Give the number of lines that contain "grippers" in the listing, and write nothing else.

Segment Start: Stored data

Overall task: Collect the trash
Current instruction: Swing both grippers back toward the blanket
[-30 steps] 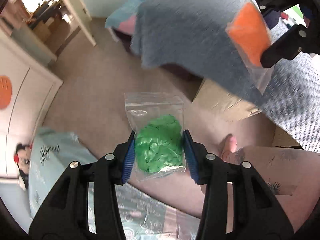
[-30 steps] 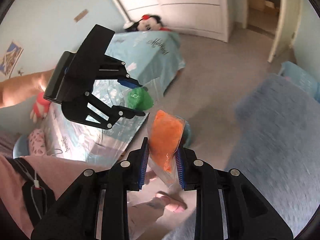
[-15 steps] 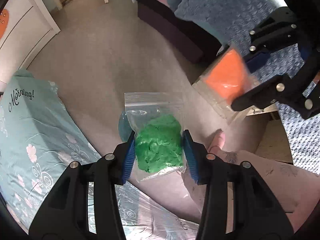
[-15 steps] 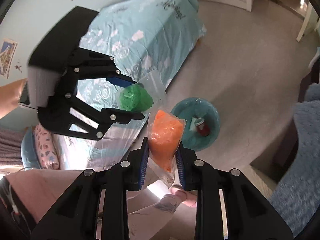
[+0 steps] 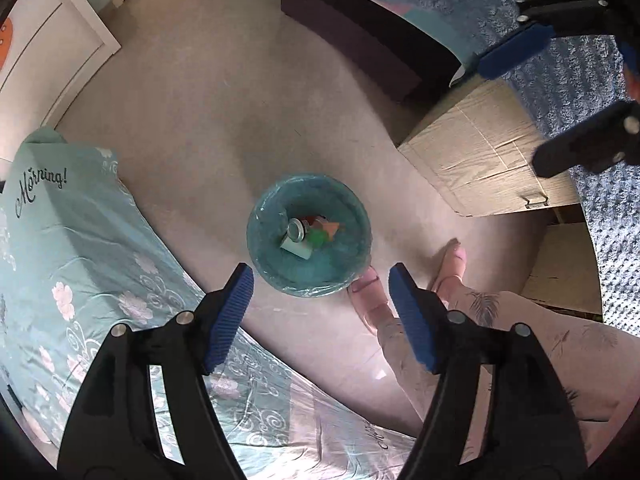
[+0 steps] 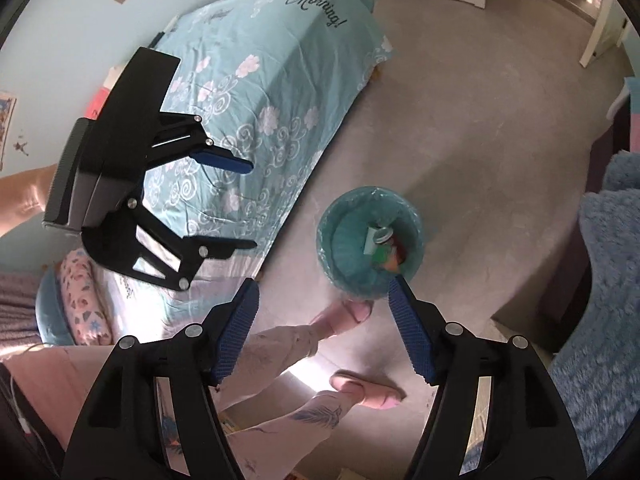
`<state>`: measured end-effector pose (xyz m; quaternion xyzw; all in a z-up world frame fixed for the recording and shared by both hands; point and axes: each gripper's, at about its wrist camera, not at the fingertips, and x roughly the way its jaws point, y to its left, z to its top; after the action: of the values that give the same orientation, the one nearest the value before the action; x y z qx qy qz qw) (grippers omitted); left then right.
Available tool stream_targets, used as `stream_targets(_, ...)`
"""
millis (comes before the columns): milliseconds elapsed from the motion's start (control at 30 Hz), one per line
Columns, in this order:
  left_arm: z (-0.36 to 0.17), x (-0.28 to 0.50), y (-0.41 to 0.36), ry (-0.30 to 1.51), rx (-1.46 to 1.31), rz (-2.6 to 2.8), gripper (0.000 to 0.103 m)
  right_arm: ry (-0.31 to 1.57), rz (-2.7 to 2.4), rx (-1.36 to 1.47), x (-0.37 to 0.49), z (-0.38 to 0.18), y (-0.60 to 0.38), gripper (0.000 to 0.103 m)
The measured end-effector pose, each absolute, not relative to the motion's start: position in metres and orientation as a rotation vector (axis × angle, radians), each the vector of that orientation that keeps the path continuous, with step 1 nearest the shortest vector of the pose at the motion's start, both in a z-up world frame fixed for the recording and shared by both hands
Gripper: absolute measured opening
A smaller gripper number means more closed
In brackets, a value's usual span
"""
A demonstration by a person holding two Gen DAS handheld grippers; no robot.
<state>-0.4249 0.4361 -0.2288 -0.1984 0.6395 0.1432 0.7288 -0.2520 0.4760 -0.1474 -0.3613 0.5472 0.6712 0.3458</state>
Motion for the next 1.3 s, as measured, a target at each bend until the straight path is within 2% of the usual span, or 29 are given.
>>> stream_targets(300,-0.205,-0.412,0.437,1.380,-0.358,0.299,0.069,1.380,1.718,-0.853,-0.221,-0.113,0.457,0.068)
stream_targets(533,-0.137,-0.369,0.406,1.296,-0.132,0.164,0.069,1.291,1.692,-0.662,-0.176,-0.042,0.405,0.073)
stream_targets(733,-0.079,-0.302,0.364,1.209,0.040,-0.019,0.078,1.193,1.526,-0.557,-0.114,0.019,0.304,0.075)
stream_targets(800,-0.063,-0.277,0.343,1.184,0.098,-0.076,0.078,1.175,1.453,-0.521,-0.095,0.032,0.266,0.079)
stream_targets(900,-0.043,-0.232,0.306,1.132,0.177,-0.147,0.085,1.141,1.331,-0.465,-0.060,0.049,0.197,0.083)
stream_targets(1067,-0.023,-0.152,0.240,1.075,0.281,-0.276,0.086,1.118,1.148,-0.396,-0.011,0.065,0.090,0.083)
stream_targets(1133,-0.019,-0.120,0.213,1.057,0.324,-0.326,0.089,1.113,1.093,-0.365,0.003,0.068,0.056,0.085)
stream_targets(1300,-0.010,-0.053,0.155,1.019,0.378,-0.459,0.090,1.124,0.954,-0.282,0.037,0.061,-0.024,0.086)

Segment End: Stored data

• Reply: 3